Anna: “Look Dad, I’m naked!”
Me: “Why?”
Anna: “It’s delightful!”

Anna: “Mom when people are bad do the police take them to prison?”
Mom: “That is how it’s supposed to work.”
Anna: sincerely, “I hope the police don’t sneak and get you.”
Mom: “Why would the police come and get me?”
Anna: quietly, “Sometimes you make accidents.”

Anna: “Sinuplex, it helps you breathe better!”
Mom: “That was just a commercial to make money off you.”
Anna: Horrified gasp, “That’s not good!”

Anna: “Mommy, I want to go to the store”
Mom: “What do you want to buy?”
Anna: “I don’t know, I’ll just point to things when we get there.”

Anna: “I hope Daddy’s having fun sneaking.”
and
Anna: “Is daddy sneaking at yahoo?”
(apparently I started this when I explained I needed to have my photo id to avoid sneaking around Yahoo)

Mom: “We are going to a high floor in this building.”
Anna: “Will we hit our heads?”
Mom: “What do you mean?”
Anna: “You said we are going to a high floor!”

Anna: “I wish I had those kinds of blocks. there’s only one problem…I don’t HAVE those kinds of blocks! Do I?”

Anna: “Daddy it can’t be Christmas Eve! There’s no snow!”

Anna: frowning, “I don’t like how clean this place is…”

Anna: “You’re not mad it me Dad?”
Me: “No, why would I be mad?”
Anna: “Umm. No reason.”
(find out later she had written on some furniture and had already been punished)

Jay, a friend of Anna’s at school, 5 years old: “Anna, can you recognize me? I have a bandana on!”
Anna: “Hi, Jay.”

Maya: “Packpack!”
(Maya, wearing a purple onesey, hangs on tightly to Anna’s back)

Maya: “Knah Knah”
Anna: “Who’s there?
Anna whispers: “You have to say cow.”
Maya: “Cowie!”

Anna: “Daddy, can you do me a teensy weensy favor?”

Anna: “…55, 56, 57, 58… Wow, I’m a long way from 1!”

Anna: “Mommy, I wish I could be little again like Maya. I don’t like me like this.”

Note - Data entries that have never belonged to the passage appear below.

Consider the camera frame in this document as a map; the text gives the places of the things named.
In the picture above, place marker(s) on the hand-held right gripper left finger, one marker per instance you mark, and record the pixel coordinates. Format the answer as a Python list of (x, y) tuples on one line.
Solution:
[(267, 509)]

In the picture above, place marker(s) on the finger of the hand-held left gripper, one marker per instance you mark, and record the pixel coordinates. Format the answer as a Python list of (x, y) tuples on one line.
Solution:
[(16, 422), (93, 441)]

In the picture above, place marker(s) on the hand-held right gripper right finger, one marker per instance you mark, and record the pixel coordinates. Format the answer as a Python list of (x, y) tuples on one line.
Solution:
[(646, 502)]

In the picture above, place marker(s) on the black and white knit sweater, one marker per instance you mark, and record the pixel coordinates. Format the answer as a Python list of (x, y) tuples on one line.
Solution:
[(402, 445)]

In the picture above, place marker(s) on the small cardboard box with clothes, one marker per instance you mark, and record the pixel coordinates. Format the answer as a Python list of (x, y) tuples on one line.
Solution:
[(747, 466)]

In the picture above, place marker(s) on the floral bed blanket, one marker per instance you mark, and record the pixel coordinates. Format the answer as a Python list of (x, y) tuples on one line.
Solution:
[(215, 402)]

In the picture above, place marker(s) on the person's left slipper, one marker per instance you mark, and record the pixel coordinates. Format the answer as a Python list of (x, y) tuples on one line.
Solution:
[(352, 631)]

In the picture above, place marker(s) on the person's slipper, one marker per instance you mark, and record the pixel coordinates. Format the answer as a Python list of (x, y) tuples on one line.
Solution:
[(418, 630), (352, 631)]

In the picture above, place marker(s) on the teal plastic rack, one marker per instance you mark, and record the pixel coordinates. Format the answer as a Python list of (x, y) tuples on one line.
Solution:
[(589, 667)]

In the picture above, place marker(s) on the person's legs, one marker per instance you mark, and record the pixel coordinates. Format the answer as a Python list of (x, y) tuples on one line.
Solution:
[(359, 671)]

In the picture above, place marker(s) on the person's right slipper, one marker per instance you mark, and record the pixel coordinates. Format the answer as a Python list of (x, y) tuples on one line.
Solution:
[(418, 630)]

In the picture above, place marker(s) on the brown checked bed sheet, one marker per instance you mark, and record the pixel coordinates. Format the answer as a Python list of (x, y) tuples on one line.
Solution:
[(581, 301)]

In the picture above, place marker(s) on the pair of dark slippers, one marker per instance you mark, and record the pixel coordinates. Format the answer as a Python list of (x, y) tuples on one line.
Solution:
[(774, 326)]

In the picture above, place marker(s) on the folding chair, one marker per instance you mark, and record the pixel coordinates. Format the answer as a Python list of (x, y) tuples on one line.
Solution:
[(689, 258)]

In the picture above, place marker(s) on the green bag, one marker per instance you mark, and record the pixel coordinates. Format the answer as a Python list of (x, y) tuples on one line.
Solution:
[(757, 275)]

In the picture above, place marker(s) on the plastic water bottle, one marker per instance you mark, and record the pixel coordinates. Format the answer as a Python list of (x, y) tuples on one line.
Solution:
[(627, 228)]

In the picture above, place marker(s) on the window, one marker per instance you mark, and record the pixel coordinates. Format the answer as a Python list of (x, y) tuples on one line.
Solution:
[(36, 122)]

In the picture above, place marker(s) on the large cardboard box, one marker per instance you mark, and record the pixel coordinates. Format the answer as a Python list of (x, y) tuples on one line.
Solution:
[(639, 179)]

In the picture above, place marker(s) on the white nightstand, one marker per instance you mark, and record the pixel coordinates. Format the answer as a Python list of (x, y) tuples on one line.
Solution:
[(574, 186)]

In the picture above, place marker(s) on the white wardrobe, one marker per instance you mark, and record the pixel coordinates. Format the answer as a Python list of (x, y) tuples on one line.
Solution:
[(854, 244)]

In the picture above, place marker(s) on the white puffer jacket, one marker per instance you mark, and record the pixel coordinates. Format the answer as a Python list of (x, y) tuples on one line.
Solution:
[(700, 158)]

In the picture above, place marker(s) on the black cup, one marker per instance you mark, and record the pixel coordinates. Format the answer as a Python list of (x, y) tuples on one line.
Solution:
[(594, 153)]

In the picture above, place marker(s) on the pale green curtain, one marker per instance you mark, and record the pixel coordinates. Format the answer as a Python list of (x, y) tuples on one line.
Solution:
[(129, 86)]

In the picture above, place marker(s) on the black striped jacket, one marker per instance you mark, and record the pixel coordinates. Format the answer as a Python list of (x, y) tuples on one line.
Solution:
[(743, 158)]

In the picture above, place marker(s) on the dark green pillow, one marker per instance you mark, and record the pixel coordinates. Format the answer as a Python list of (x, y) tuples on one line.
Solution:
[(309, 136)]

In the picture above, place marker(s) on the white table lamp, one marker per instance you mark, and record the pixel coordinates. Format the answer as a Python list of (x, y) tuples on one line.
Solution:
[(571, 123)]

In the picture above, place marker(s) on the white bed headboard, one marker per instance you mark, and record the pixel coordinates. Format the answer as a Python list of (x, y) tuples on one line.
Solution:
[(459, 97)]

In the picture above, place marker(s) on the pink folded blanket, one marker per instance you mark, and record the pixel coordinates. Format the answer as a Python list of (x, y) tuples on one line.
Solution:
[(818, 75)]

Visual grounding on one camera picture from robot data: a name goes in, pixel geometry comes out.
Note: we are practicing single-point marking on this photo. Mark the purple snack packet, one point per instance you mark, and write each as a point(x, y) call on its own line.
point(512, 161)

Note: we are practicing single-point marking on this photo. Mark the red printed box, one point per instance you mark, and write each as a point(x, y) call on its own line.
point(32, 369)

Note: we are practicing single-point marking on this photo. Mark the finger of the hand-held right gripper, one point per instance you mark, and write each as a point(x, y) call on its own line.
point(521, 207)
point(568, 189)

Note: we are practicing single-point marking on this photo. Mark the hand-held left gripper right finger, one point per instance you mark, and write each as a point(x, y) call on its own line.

Anna: “I don’t like boys.”
Mom: “Why?”
Anna: “Because they are too handsome!”

Anna: “Mom, what does blue and grey make?”
Mom: “I don’t know.”
Anna: “A BIG mess.”

Anna: (singing) “This is the life…”
(while she is swimming around in the big bathtub with an innertube)

Anna: “Knock. Knock.”
Mom: “Who’s there?”
Anna: “Chicken that crossed the road.”
Mom: “Chicken that crossed the road who?”
Anna: “To get the other side!”

Mom: “What did you wish for tonight?”
Anna: “Plenty of things.”
Mom: “What kinds of things?”
Anna: “You’ll never guess.”

Me: “Anna, stop sitting on mommy’s head!”
Anna: “I can’t. I’m 3 and i do silly things.”

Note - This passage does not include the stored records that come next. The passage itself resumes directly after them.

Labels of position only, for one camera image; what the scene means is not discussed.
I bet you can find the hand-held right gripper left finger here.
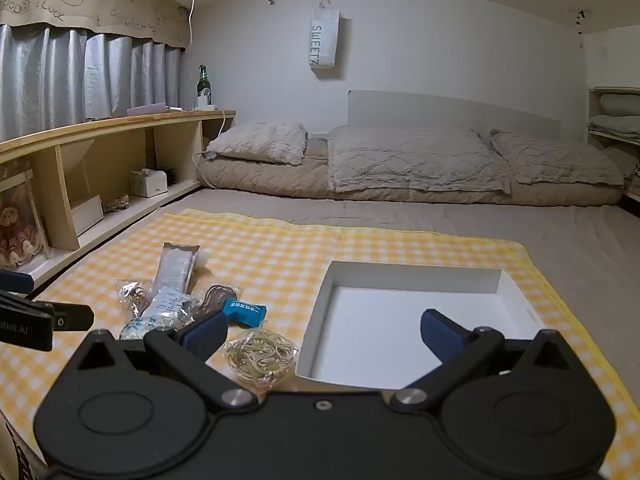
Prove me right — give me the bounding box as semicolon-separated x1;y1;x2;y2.
67;309;256;410

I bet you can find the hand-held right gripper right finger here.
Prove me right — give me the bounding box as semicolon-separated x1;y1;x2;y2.
391;308;582;410

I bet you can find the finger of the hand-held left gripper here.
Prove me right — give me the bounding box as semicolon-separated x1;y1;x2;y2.
50;302;95;332
0;270;35;295

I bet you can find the clear bag of brown cord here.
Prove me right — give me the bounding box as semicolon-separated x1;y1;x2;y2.
192;284;243;319

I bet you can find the white and blue printed pouch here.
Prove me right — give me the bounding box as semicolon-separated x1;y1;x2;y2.
120;286;201;341

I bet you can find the blue plastic packet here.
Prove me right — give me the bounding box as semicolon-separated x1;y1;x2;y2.
222;297;269;330

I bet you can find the clear bag of beige bands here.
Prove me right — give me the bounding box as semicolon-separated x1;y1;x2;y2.
222;329;301;391

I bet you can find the clear bag of hair ties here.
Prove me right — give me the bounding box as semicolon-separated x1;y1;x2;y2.
114;278;156;317

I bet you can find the long grey packet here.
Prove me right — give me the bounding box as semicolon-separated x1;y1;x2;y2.
151;242;201;293

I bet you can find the white shallow cardboard box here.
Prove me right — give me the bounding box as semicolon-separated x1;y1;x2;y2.
295;260;546;393

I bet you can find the framed bear picture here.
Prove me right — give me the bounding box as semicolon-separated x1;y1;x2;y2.
0;170;51;272

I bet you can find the white board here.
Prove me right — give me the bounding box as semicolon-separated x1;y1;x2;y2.
70;195;105;236

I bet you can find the yellow checkered blanket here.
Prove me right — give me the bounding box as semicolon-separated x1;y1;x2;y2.
0;208;626;480

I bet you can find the brown printed cardboard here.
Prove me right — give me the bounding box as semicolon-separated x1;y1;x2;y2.
0;410;47;480

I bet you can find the white tissue box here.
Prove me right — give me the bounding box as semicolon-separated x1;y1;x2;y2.
129;169;169;199

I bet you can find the beige rolled duvet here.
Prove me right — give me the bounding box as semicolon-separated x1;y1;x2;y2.
196;139;626;207

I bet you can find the wooden shelf unit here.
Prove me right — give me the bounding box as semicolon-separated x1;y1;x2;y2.
0;109;237;292

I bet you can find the middle beige pillow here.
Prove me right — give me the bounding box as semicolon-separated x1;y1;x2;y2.
326;125;512;195

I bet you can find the fuzzy beige pillow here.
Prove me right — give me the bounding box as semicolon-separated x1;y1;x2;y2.
206;121;308;166

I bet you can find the quilted beige pillow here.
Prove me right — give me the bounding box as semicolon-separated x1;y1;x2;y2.
490;129;625;186

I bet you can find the grey curtain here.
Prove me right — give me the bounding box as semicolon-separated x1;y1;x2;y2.
0;22;183;135

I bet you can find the white headboard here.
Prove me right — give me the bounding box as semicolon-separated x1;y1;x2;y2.
347;90;562;141

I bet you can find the wooden side shelf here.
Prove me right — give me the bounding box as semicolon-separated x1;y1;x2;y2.
587;87;640;211

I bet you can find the green glass bottle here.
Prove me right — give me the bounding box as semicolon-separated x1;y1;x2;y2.
196;64;213;109

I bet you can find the folded pale bedding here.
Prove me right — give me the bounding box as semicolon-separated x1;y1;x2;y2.
590;94;640;142

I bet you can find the brown paper valance with drawings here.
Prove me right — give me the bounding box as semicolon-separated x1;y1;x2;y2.
0;0;194;52

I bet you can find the white hanging bag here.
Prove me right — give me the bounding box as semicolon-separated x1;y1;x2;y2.
305;0;342;81

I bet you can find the white power cable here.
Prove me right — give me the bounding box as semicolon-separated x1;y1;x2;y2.
192;108;227;162

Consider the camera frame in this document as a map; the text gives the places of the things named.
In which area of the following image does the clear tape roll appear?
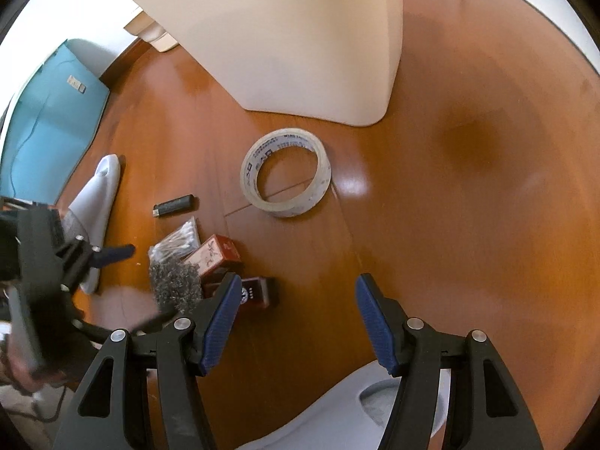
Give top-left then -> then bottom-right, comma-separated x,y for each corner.
240,127 -> 332,219

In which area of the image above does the person's left hand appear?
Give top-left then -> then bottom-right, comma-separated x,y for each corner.
0,335 -> 53,393

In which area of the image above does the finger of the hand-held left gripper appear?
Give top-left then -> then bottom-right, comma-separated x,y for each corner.
56,234 -> 137,289
70,307 -> 178,344

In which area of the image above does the red cardboard box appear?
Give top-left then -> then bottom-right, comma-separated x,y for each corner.
182,234 -> 243,276

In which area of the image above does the beige mop bucket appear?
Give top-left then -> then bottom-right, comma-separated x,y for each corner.
124,7 -> 182,53

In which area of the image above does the beige plastic trash bin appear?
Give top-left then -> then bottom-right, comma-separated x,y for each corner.
107,0 -> 404,127

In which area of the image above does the person's right grey slipper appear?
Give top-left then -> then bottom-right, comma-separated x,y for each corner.
233,360 -> 456,450

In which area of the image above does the person's grey slipper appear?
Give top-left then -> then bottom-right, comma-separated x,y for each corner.
61,153 -> 122,296
233,360 -> 456,450

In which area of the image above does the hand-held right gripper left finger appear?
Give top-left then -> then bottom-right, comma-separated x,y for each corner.
54,272 -> 243,450

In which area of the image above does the grey steel wool pad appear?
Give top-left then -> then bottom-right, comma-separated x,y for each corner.
148,259 -> 205,316

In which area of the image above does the dark red small box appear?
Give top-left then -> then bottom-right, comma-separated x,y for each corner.
201,275 -> 278,311

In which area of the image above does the blue plastic storage box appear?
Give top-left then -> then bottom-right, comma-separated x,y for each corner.
0,38 -> 111,205

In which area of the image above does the person's left grey slipper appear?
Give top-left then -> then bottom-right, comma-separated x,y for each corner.
61,153 -> 122,296

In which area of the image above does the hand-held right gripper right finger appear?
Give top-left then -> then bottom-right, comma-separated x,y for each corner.
355,273 -> 545,450

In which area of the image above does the clear bag of cotton swabs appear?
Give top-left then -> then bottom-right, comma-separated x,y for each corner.
147,216 -> 203,264

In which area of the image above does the black lighter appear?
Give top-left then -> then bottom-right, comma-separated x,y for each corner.
153,194 -> 196,219

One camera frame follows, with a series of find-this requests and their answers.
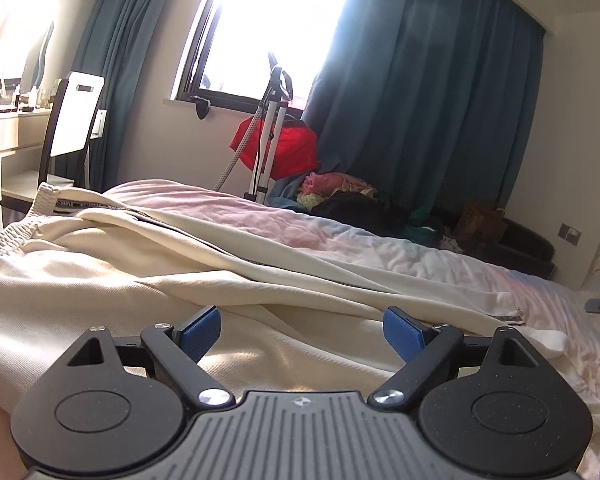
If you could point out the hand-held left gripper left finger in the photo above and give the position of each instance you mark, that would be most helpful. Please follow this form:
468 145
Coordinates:
200 332

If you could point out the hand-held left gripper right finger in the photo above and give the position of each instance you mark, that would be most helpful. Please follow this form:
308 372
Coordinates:
402 335

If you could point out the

Anna: “Cathy, you’re too big.”
Cathy: “I’m too big? How big should I be?”
Anna cupping her hands: “This big. Then I could eat you up.”
Cathy: “But then I’ll be gone!”
Anna: “Nooo. I’d poop you out!”

Anna: “I just love a good day.”

Wife: “Anna, where is the new Highlights Magazine?”
Anna: “I don’t know.”
Mom: “You just had it, where is it?”
Anna: “It’s ok. Just let it go.”
Mom: !??!?!!?!
(the magazine was never found)

Anna: “Mommy! Mommy! You forgot something. You made a mistake. You need to buckle me in.”
Mom: “You’re right! Thank you for telling me before Daddy started driving.”
Anna: “Yeah, that is because I’m an expert.”

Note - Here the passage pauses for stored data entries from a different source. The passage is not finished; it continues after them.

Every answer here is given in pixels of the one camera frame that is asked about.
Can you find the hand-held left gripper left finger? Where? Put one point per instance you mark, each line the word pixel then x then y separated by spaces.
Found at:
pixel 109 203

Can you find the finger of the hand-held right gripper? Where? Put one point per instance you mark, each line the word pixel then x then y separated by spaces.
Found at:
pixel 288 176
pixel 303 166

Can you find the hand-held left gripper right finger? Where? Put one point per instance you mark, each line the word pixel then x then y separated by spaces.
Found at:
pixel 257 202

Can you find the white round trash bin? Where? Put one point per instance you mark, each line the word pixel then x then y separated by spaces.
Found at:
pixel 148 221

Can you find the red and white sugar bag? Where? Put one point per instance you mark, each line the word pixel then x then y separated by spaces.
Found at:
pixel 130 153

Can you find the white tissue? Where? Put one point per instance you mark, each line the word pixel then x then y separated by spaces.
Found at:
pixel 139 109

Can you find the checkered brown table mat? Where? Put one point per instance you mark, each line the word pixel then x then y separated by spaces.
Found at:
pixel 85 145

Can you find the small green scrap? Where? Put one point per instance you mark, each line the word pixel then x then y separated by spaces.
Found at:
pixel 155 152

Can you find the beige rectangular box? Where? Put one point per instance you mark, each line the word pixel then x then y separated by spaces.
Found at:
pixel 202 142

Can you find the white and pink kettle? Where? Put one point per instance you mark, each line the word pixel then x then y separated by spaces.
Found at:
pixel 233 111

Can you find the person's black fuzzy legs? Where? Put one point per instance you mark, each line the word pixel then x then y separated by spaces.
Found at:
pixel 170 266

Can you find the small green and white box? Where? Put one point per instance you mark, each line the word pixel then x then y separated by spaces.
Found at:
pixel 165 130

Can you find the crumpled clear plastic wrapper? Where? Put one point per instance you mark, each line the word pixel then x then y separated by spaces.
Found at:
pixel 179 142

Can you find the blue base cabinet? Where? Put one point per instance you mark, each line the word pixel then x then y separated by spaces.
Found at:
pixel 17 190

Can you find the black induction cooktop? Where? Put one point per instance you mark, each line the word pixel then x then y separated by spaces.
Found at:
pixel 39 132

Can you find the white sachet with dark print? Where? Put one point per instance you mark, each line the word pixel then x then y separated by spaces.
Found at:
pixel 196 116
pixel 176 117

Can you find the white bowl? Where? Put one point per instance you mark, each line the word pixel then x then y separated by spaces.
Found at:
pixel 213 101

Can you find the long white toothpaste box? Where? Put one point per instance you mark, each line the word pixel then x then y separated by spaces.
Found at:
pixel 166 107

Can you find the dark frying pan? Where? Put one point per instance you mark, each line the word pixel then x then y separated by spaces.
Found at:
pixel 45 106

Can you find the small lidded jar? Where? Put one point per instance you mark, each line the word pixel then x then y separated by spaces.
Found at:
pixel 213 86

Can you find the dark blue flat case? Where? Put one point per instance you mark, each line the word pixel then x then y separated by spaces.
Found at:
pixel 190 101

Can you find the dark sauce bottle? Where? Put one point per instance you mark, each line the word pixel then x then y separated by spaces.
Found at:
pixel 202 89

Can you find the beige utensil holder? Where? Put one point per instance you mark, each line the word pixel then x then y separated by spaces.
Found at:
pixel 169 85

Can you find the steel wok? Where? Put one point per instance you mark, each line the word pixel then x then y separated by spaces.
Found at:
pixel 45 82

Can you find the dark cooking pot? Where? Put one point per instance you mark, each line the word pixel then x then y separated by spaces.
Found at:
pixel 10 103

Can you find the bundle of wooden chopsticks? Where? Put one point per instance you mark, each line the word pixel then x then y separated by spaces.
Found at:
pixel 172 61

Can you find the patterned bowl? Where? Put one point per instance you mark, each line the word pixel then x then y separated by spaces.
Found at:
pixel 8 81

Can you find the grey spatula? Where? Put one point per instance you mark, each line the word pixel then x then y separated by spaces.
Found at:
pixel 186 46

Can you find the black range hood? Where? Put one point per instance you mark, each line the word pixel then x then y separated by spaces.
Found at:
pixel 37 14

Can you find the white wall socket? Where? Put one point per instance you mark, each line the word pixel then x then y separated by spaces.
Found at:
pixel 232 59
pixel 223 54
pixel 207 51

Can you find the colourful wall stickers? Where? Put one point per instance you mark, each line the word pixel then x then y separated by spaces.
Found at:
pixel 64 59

Anna: “Mom! Maya is going to mess up my royal bath!”
(Maya is found fully dressed playing in the water stream in the bath tub with Anna).

Anna: “Mom, I’m bored.”
Mom: “Do your work book pages.”
Anna: “That won’t cheer me up.”

Mom: “That’s a nice blouse!”
Anna: “I made it myself.”

Mom: “Anna, what did you do at school today?”
Anna: “Making new friends… Such as you!”

Mom: “Look on TV Anna, that is one of Cathy’s friends.”
Anna after looking up: “Hmmm. He’s not in my life.”

Anna: “Daddy, I love you like Saturday.”

Anna: “I’m wishing on a wishing star.”
Me: “What are you wishing for?”
Anna: “Yooooou’lllll see!”

Anna to kid at school: “Listen, there are 10 rules in this classroom and you’re not following 1 of them!”
(Teacher claims there aren’t 10 rules and she made that up)

Anna jokes: “You’re a giant cookie! HAHAHAHAHAAH!” (who knows)

Anna introducing Maya: “This is my friend Maya. She’s a scientist.”

Anna: “I love Anna’s world.”
Me: “What is the best thing in it?”
Anna: “Making new friends.”

Me: “What’s that name of that teddy bear?”
Anna: “That bear has no name.”
Me: “Why don’t you name it?”
Anna: “No! He doesn’t need a name!”

These both started with Anna being grounded from her computer:

Anna: “Dad, you said i couldn’t use my computer, but can i use this other one?”
Me: “Ha! No.”

Me: “What do you want for dinner?”
Anna: “My computer!”

Anna working on her Macbook Pro: “Ahhh!! its the rainbow dad!!! Help!!”

Me holding Anna’s hand, walking fast, dragging her a little:
Anna: “Look! i have a daddy kite! Get it?! Get it?!”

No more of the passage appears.